Kendala bau busuk yang sedikit mengganggu Aryo berharap menemukan tali pada kotak itu dengan berusaha mengobrak abriknya, dan ternyata diikotak itu hanya terdapat beberapa peralatan saja. 

Tidak mau lama waktu yang terbuang Aryo segera mundur beberapa langkah membelakangi dua mayat yang ada pada depan atas kotak perlatan serta mengayunkan beliung besinya melempar mengenai tali mayat yang tergantung. 

Terjatuhlah satu mayat dan juga tali yang mengikat pada tonjolan batu gua diatas. Segeralah Aryo menghampiri dan juga mengambil tali pada mayat dengan pandangan yang sedikit terganggu karena gelap.

"Segini sudah cukup"

Gumam Aryo

Selesai Aryo melepaskan tali pada bagian leher mayat yang kering kaku, dia kembali menuju kotak lagi di bawah mayat yang masih tergantung dan mengambil tiga buah sekop, setelah itu beranjak dia keluar dari rongga ruangan yang berbau

Berjalan cepat Aryo menuju penambang yang lain di ruang rongga dimana mereka membuat jalan lorong keatas.

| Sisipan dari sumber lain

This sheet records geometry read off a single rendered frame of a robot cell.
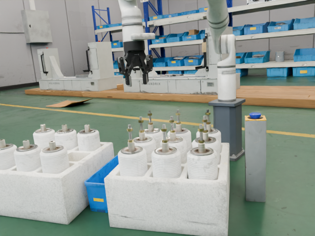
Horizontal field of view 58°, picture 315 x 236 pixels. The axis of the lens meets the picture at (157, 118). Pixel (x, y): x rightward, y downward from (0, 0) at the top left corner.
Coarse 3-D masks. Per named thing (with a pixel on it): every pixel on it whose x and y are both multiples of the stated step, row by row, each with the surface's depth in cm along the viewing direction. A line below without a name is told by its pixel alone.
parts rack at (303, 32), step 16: (160, 0) 695; (272, 0) 496; (288, 0) 480; (304, 0) 467; (144, 16) 666; (176, 16) 616; (192, 16) 593; (96, 32) 773; (112, 32) 815; (160, 32) 714; (272, 32) 507; (288, 32) 491; (304, 32) 477; (112, 48) 750; (160, 48) 725; (240, 64) 554; (256, 64) 536; (272, 64) 518; (288, 64) 502; (304, 64) 487
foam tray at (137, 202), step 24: (120, 192) 93; (144, 192) 90; (168, 192) 88; (192, 192) 86; (216, 192) 84; (120, 216) 95; (144, 216) 92; (168, 216) 90; (192, 216) 88; (216, 216) 86
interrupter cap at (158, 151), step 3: (159, 147) 96; (171, 147) 96; (174, 147) 95; (156, 150) 94; (159, 150) 94; (171, 150) 93; (174, 150) 93; (156, 153) 91; (159, 153) 91; (162, 153) 91; (165, 153) 91; (168, 153) 90; (171, 153) 90
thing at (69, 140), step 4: (72, 132) 128; (56, 136) 126; (60, 136) 125; (64, 136) 126; (68, 136) 126; (72, 136) 127; (76, 136) 131; (56, 140) 127; (60, 140) 126; (64, 140) 126; (68, 140) 126; (72, 140) 128; (76, 140) 130; (56, 144) 128; (60, 144) 126; (64, 144) 126; (68, 144) 127; (72, 144) 128; (76, 144) 130; (68, 148) 127; (72, 148) 128

Dilewatinya beberapa ruang rongga demi ruang rongga gua. Setiba di ruang rongga dimana sebelumnya Hartoko di baringkan menghembuskan nafas terakhir, dia melihat beberapa kotak batu bara, beberapa beliung besi, sobekan kain bekas serta sedikit tali terpotong potong berserakan diatas bekas lingkaran berwarna gosong menjadikan kenangan saat meninggalnya Hartoko.

Dengan rasa lapar yang tertahan sambil membawa tiga sekop digendongnya sebelah kanan dada dan tali tergenggam di sebelah tangan kiri Aryo bergegas menghampiri yang lain hingga tiba sampai depan gawang mulut rongga lorong yang tergali jalan keatas. 

Setiba di ruang rongga tergalinya lorong jalan keatas, terlihat Gundukan galian sudah memenuhi sebagian ruangan rongga gua yang tampak lebih penuh sebelumnya.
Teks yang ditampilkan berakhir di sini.